WHAT IS EXPECTED:
Write out exactly the lines from the first line of the records below through the line that contains "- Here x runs", and stop there.

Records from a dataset
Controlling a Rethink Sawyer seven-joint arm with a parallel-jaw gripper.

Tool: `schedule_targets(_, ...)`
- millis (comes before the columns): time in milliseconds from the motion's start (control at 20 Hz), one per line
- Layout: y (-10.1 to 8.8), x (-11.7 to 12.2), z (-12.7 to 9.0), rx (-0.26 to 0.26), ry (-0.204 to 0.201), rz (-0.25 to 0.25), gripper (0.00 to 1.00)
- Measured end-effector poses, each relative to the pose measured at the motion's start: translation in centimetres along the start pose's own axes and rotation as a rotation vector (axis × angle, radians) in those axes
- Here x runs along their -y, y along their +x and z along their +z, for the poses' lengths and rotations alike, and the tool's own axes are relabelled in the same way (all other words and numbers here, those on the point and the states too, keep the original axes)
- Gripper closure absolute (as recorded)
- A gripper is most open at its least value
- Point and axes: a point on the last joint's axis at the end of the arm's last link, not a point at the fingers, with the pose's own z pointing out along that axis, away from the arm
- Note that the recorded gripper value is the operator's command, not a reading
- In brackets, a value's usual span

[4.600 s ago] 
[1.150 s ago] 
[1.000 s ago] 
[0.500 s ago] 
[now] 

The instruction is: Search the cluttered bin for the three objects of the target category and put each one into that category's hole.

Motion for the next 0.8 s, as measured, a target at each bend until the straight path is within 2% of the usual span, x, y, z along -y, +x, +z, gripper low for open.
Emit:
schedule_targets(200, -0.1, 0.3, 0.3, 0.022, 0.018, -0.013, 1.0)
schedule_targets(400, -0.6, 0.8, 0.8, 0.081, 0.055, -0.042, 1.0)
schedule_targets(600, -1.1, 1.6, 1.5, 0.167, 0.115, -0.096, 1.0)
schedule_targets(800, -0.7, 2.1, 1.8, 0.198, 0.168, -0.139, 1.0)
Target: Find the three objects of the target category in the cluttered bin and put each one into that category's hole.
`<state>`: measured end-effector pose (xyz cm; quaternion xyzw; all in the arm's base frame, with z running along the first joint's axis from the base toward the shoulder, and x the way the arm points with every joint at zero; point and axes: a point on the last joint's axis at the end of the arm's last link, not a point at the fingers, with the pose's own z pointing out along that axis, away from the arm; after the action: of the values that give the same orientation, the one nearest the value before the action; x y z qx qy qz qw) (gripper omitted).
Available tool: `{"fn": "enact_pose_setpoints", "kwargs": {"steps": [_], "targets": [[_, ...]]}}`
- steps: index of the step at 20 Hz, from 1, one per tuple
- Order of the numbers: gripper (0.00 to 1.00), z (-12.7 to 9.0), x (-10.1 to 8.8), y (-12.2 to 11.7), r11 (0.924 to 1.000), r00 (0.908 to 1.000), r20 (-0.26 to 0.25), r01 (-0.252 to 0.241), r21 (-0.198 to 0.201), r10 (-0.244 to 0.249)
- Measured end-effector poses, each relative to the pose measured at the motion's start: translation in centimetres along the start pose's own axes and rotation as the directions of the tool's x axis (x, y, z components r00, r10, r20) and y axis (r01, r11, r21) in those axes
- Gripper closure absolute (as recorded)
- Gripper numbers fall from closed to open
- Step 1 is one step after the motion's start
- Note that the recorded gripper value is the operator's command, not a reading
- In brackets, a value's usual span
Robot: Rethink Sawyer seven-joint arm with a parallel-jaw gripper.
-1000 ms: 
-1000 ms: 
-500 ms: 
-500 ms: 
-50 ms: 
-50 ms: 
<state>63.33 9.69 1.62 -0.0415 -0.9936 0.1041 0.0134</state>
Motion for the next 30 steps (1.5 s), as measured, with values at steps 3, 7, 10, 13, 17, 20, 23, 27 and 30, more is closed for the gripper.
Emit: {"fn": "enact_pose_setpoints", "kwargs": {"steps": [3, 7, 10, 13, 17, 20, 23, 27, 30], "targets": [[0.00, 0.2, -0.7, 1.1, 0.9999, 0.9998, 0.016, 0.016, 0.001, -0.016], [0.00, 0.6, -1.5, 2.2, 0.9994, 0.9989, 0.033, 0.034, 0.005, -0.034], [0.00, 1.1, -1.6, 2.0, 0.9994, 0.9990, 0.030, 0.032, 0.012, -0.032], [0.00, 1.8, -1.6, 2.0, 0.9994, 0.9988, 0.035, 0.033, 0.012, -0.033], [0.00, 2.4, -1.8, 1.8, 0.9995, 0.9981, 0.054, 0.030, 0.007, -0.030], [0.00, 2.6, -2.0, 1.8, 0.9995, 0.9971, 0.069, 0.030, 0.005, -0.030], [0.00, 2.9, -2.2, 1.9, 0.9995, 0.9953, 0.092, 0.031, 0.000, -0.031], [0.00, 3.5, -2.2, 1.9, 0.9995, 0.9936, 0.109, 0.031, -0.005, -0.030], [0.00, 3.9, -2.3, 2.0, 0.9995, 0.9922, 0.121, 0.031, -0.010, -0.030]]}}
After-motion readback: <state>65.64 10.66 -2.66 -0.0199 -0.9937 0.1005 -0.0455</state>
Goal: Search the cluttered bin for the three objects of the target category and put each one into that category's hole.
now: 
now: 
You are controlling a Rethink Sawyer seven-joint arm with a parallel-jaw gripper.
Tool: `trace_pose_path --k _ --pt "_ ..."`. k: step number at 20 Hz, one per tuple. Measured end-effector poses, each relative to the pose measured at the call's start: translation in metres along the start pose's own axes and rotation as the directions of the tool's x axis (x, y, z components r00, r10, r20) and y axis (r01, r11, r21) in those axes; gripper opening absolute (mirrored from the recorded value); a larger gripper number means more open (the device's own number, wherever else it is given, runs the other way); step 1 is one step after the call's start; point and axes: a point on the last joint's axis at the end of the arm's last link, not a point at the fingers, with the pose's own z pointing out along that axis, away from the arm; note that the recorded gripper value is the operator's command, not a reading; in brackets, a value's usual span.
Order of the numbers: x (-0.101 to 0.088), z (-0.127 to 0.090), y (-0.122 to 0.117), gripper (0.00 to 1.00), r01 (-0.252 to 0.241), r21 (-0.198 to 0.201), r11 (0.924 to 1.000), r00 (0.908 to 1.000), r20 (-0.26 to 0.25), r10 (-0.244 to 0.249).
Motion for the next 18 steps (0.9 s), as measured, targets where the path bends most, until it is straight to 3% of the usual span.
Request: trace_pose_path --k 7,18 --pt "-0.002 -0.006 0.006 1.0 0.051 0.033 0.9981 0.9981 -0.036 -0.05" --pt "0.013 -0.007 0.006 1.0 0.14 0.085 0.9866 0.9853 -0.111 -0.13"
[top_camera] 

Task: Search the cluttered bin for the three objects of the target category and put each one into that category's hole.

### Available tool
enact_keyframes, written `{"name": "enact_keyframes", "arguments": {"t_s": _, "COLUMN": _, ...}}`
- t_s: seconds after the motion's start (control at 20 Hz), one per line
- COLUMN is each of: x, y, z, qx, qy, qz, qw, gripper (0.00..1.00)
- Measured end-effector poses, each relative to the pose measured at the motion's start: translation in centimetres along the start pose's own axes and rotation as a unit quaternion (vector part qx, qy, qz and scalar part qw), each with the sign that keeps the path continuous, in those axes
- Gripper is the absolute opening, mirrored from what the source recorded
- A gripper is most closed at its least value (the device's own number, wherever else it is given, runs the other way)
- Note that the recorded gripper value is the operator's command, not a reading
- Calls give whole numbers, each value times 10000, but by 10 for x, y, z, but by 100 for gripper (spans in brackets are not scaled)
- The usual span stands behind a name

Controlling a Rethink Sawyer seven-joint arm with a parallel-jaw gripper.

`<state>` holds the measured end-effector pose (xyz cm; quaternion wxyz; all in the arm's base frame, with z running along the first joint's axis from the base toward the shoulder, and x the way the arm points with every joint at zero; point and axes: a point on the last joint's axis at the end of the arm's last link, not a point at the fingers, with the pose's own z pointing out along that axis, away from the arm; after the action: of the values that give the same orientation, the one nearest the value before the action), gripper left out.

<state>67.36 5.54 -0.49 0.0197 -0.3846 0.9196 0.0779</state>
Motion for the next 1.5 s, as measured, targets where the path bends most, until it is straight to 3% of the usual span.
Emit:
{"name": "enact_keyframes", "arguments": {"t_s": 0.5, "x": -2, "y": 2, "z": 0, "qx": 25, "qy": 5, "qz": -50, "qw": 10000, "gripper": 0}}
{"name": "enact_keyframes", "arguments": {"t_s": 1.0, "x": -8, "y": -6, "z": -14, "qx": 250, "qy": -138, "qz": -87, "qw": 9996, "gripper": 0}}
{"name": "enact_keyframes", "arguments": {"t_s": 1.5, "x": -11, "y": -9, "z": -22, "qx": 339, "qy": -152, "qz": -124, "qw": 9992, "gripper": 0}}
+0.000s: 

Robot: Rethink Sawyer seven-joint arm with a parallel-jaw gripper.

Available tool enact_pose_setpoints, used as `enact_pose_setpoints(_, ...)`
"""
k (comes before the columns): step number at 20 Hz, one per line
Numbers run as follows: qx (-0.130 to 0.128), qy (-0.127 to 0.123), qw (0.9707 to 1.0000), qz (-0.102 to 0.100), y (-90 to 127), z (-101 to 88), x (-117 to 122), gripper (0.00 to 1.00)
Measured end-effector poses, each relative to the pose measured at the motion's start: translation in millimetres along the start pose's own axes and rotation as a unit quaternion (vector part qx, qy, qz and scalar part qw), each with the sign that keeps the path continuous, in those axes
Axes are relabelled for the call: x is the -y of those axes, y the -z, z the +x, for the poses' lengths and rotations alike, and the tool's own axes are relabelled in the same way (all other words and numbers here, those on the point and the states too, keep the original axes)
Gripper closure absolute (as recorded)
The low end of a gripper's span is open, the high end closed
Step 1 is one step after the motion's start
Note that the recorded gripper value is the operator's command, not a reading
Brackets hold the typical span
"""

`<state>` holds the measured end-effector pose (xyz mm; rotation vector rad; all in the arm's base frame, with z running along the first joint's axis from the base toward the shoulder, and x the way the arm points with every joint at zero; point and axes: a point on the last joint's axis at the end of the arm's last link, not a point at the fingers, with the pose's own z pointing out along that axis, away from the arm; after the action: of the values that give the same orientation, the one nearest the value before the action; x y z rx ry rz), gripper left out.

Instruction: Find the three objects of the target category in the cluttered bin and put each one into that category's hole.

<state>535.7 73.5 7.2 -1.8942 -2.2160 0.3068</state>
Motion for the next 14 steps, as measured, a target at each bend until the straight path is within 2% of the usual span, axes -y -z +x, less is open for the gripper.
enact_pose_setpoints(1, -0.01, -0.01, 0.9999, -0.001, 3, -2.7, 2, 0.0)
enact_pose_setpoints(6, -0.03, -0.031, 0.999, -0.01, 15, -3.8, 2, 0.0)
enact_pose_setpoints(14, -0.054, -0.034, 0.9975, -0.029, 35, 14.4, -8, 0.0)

PROBLEM SOLUTION:
Controlling a Rethink Sawyer seven-joint arm with a parallel-jaw gripper.

Tool: `schedule_targets(_, ...)`
- millis (comes before the columns): time in milliseconds from the motion's start (control at 20 Hz), one per line
- Layout: y (-10.1 to 8.8), x (-11.7 to 12.2), z (-12.7 to 9.0), rx (-0.26 to 0.26), ry (-0.204 to 0.201), rz (-0.25 to 0.25), gripper (0.00 to 1.00)
- Measured end-effector poses, each relative to the pose measured at the motion's start: translation in centimetres along the start pose's own axes and rotation as a rotation vector (axis × angle, radians) in those axes
- Here x runs along their -y, y along their +x and z along their +z, for the poses' lengths and rotations alike, and the tool's own axes are relabelled in the same way (all other words and numbers here, those on the point and the states too, keep the original axes)

No further output is needed for the exercise.